What the task asks
Report every line below that carries the word "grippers".
══ Raw data
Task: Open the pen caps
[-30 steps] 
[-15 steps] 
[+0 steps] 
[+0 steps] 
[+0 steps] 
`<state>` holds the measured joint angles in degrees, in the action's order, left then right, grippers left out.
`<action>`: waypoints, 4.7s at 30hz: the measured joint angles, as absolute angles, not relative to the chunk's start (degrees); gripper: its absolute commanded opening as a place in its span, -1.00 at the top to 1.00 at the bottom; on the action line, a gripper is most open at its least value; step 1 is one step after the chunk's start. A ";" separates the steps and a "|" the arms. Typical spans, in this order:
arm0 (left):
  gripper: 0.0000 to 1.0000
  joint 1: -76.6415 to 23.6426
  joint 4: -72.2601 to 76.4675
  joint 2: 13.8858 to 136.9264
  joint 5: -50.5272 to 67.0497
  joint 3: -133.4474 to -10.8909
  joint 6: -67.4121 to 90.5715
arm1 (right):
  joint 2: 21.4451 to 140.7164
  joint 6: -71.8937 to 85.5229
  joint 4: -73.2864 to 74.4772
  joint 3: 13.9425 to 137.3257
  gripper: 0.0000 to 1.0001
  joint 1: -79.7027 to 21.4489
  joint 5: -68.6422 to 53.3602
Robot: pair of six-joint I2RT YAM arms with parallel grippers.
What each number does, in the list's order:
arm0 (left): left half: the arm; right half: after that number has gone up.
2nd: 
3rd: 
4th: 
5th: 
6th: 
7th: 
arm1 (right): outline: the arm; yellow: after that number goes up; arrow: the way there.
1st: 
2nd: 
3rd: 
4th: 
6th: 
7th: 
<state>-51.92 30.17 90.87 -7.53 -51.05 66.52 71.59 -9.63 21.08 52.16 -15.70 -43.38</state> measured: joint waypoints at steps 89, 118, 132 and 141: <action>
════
Solution below
`<state>` holds the measured joint angles in degrees, in the action's order, left then right, grippers left out.
Robot: pair of six-joint I2RT YAM arms with parallel grippers.

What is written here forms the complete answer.